• YOUR ASSIGNMENT: Each line below with the word "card" needs to be copied.

DATASET EXTRACT: Begin

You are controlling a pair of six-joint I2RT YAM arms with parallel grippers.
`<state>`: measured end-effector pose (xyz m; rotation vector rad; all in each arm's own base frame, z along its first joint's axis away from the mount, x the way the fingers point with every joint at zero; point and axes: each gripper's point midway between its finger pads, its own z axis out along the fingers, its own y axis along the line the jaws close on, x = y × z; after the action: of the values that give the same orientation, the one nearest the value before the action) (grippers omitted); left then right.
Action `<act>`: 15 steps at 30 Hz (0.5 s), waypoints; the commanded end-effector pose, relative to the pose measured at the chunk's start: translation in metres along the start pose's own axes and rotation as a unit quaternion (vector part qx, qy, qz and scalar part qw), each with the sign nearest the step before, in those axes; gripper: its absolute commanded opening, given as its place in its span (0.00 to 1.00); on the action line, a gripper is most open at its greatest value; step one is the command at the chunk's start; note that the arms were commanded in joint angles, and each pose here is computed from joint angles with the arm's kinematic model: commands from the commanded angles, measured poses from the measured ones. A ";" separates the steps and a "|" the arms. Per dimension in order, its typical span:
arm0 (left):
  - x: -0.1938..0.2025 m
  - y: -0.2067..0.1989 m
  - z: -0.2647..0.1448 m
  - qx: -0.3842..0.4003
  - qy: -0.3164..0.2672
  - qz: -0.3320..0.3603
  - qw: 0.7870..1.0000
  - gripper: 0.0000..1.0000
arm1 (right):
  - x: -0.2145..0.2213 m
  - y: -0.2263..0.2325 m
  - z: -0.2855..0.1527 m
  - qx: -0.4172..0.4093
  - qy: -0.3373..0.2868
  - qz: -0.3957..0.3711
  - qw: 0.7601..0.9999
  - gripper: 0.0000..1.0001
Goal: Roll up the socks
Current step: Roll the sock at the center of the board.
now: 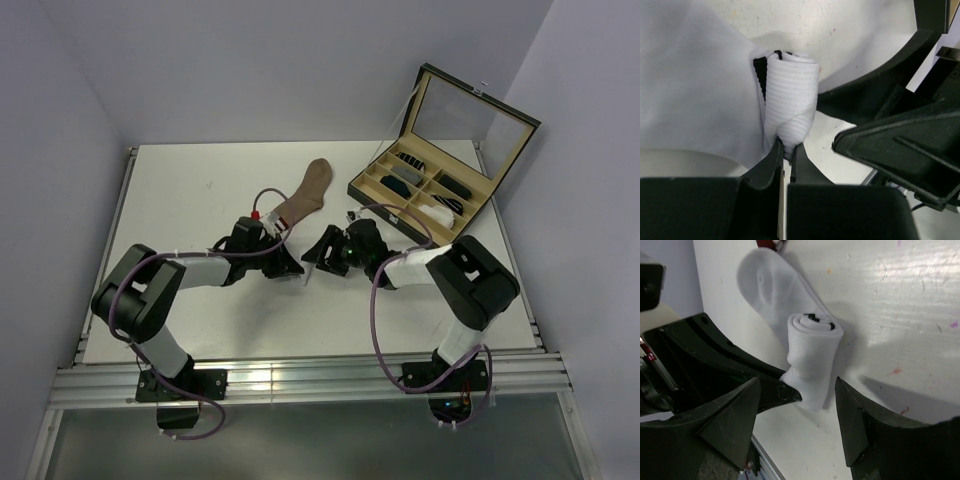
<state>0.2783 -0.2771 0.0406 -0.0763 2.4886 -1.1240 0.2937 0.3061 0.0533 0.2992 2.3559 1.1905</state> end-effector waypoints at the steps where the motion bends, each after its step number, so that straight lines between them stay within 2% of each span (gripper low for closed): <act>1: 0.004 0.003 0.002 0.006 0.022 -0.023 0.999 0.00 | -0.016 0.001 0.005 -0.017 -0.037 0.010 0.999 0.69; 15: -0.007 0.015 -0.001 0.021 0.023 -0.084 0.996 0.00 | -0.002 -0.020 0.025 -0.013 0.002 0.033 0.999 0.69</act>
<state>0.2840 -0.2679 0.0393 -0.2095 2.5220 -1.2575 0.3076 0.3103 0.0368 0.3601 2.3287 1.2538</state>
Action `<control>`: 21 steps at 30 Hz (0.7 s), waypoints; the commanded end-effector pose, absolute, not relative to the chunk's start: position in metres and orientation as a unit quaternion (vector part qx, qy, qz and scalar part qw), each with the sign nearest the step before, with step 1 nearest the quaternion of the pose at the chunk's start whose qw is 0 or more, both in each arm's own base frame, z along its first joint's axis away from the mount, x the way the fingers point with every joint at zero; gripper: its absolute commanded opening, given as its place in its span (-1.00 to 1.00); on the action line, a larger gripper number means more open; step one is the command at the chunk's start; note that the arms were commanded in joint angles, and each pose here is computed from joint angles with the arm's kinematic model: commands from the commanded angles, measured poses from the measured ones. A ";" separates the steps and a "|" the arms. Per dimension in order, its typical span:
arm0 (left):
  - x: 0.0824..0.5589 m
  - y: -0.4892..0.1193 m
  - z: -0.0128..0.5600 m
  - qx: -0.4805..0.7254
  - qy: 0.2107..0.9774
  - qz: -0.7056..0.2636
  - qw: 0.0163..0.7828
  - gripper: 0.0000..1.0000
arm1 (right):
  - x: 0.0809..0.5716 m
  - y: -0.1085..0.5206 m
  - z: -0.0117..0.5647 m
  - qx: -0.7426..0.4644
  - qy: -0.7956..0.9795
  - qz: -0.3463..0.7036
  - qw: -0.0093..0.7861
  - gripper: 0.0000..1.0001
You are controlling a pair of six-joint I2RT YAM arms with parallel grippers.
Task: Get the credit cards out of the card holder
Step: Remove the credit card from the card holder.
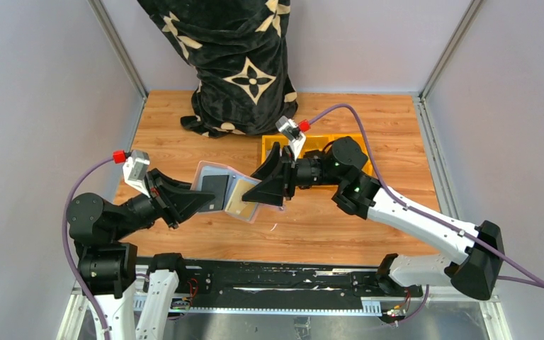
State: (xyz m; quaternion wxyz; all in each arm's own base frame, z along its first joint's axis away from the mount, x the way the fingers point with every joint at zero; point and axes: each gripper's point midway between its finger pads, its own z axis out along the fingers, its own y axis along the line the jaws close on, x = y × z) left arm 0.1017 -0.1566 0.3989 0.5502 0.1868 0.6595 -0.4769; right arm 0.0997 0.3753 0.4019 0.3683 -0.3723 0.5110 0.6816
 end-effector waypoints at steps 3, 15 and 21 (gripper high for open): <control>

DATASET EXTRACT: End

• WRITTEN REPLY:
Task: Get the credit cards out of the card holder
Step: Remove the credit card from the card holder.

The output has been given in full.